The key design goal of Hyperglance is a unified, real-time view and control interface across different integrations.  You should be able to navigate a VMware integration generally the same as an AWS integration. Even though the target platform is different the views and controls remain the same (apart from unique icons to represent different integration-unique entities). 


Test #1: Basic Features

We have created small test activities for you to try, each takes a few minutes. We recommend you try out these activities to get used to the product:


1. Navigating nodes with click, double-click and icons (for all users)

a. Moving and centering the view.

b. Expanding and collapsing nodes.

c. Isolating and Un-isolating the view

i. Show me one group (Isolate by Group)

ii. Show me one-hop connections to this node (Isolate by Node)

iii. Show me multi-hop connections to this node (Isolate by Links)

2. Searching for entities and attributes

a. Show me all virtual machines (for the cloud/virtualization admin/ops)

b. Show me all alarms (for operations)

c. Show me all networks (for the network engineers)

d. Show me all AWS entities (for AWS admins)

e. Show me all gateways (for the network engineers)

3. Exploring service layers in 3D

a. Rotating the view.

b. Show me the DynamoDB instances run on which region (AWS)

c. Show me *this* DynamoDB instance (wherever it is in AWS)

d. Show me which VMs run on which hosts and networks (VMware)

e. Show me which private cloud runs on which infrastructure (OpenStack)




Test #2: Finding Alarms and their Impact
By using the Search feature you can look across the whole topology to find alarms, then navigate to see what other entities could be impacted as well as digging deeper into the alarm itself.

1. Reset the interface by:
a. Clear any Isolations at the bottom-right (if any are selected, a little white ‘x’ will let you do this).
b. Collapse any opened groupings using the groupings box icon in the top-right.
c. Click the Home icon bottom-left to reset the node layout.
2. Find all Alarms across the whole topology by typing “alarms” into the Search box.
3. Click once on the VMware icon.
4. On the left-hand pop-up menu, click the Alarms icon to see current alarms.
5. Click any alarm in the list to see more details about the node that is alarming.
6. From the node details, click the Alarms icon again to see more details about the alarm itself.
7. Click the Statistics icon to see a range of metrics for the node.
8. Click the Location icon to immediately highlight the node in the main visualization.
9. Click the Isolation icon on the bottom right and see the One-hop and Multi-hop connections to see what is connected to this alarming node.


Test #3: Exploring Service Layers in 3D
Containers can live in Virtual Machines.

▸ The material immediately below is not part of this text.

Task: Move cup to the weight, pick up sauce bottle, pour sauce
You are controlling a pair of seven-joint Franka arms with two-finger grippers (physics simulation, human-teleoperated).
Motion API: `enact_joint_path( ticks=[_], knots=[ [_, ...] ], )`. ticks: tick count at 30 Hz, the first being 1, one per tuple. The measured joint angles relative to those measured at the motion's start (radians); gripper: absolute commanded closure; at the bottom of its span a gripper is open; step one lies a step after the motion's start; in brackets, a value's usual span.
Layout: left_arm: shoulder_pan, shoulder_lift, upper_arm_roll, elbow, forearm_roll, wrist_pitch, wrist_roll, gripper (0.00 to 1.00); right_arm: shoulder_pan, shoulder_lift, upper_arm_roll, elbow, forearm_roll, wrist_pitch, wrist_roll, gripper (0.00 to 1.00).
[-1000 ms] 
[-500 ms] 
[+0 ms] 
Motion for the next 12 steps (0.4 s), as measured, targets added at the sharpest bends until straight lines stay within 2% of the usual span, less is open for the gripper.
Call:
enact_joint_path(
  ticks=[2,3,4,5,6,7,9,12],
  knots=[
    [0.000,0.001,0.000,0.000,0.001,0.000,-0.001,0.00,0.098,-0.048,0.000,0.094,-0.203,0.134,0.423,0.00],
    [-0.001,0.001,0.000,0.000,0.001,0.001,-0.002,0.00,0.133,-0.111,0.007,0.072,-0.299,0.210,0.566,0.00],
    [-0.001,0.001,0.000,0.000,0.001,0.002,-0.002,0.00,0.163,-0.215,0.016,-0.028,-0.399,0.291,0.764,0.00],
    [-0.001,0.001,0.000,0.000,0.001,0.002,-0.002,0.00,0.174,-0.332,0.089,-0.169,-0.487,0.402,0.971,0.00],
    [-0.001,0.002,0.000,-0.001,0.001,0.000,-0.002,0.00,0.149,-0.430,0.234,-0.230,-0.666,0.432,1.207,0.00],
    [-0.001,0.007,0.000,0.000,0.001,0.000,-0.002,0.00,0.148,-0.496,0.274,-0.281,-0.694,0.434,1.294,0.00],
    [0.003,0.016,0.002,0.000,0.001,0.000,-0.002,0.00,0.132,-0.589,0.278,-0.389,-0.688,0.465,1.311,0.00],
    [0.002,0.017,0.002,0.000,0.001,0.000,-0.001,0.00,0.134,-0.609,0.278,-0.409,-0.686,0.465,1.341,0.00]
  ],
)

Virtual Machines can live on VMware, OpenStack or AWS. Hosts underpin VMware virtual machines, and Networks and Storage underpin VMware and OpenStack hosts. This complexity can be explored in 3D with Hyperglance. 


In the above screenshot we’ve use the Rotate icon (bottom left) to visualize from the bottom-up, as if you were lying under the infrastructure. Closest nodes are the bottom-most storage and networks, then next (deeper) is the VMware Host, then behind (deeper) are the Docker containers running on VMware.

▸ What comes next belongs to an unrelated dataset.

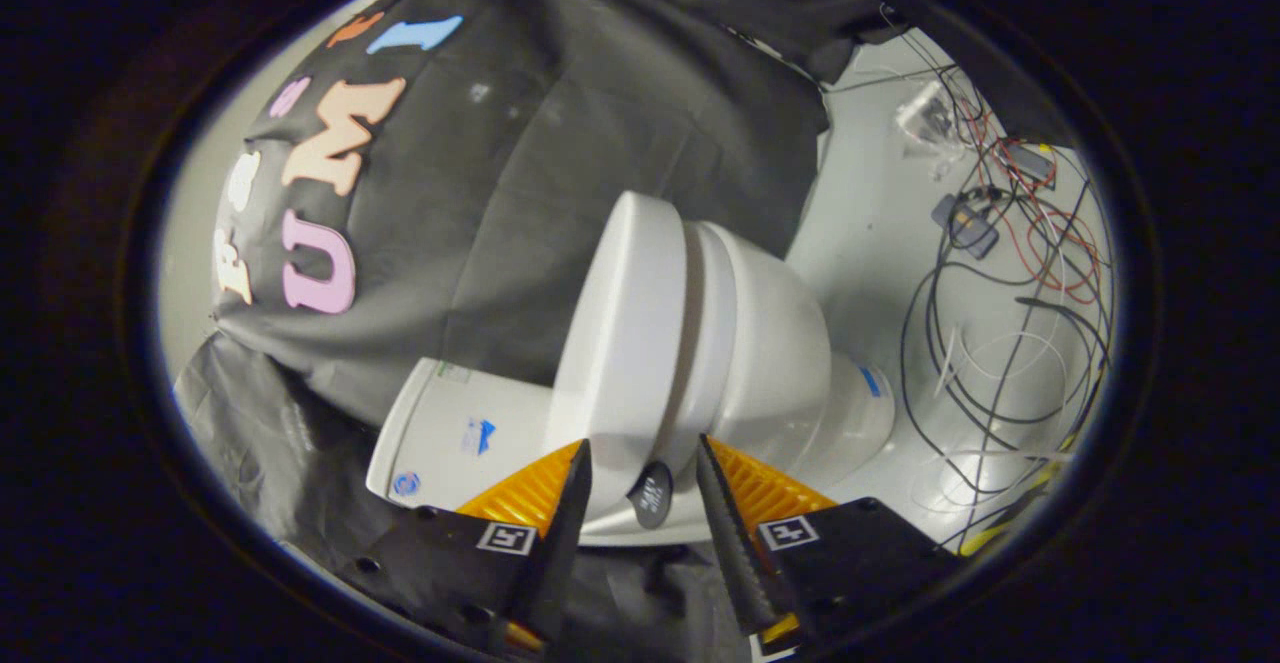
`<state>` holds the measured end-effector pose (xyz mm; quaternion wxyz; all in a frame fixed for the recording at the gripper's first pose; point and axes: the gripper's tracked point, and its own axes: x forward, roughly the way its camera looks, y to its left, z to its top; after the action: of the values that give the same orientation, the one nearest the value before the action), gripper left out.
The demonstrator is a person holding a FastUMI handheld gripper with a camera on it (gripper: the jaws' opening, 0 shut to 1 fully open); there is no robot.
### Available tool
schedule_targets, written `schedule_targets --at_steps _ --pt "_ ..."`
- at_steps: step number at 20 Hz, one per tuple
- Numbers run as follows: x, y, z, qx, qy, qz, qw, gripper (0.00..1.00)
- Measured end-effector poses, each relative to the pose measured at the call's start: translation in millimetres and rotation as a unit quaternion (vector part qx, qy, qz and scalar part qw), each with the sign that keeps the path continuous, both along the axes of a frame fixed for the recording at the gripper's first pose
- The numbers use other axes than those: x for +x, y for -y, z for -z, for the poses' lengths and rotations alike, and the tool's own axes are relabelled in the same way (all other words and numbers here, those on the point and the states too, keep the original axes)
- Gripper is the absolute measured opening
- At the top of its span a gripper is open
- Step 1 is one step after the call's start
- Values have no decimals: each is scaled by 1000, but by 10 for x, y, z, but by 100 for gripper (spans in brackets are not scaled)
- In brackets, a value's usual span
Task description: Open the toilet lid.
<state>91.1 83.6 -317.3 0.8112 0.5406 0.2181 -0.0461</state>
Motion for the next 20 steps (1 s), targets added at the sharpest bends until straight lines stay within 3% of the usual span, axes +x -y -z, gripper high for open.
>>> schedule_targets --at_steps 2,4,7,9,11,17,20 --pt "27 -157 -76 8 13 -41 999 74" --pt "-91 -182 65 -6 -21 -70 997 64" --pt "-46 -215 102 19 -27 -60 998 48" --pt "165 -305 131 25 1 -29 999 37" --pt "33 -146 49 31 -8 -25 999 7" --pt "168 -75 37 56 -13 43 997 4" --pt "146 -133 -7 36 -21 27 999 3"
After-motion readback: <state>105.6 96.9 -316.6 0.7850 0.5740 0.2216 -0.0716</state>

You can see that Docker containers also run on OpenStack and Amazon, and exploration of the Docker node will reveal which containers run where.

In our example we have integrations with Docker, AWS, OpenStack and VMware, but you can do a similar test with just VMware or OpenStack.

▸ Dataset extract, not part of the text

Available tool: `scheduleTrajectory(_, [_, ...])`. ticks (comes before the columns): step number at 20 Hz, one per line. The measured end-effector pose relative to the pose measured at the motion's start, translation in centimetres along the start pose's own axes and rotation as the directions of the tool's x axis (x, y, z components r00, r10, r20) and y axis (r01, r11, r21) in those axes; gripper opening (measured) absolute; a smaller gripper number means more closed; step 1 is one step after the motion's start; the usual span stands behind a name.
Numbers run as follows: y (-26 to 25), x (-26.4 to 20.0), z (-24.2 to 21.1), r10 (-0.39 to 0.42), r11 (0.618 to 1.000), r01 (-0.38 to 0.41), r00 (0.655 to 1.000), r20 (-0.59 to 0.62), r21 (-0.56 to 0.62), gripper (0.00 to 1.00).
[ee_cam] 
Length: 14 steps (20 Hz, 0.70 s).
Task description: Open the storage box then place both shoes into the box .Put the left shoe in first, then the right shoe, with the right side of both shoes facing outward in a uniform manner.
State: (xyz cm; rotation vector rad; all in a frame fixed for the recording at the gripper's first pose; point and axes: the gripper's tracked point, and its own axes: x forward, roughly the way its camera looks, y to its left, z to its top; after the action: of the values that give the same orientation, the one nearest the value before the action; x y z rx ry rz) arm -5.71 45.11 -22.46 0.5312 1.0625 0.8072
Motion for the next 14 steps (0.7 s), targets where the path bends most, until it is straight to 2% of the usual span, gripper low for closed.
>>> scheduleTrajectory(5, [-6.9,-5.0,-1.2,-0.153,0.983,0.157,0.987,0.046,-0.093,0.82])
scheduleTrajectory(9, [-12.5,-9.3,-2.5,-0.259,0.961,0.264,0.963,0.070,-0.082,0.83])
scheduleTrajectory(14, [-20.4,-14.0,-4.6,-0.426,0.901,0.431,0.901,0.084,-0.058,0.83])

1. Reset the interface by:

a. Clear any Isolations at the bottom-right (if any are selected, a little white ‘x’ will let you do this).

b. Collapse any opened groupings using the groupings box icon in the top-right.

c. Click the Home icon bottom-left to reset the node layout.

2. Double-click the VMware icon to explode it into Storage, VM & Network and Host sub-groups.

3. Click the Rotate icon on the bottom-left.

4. Use mouse click-and-drag to rotate the interface and see the layers.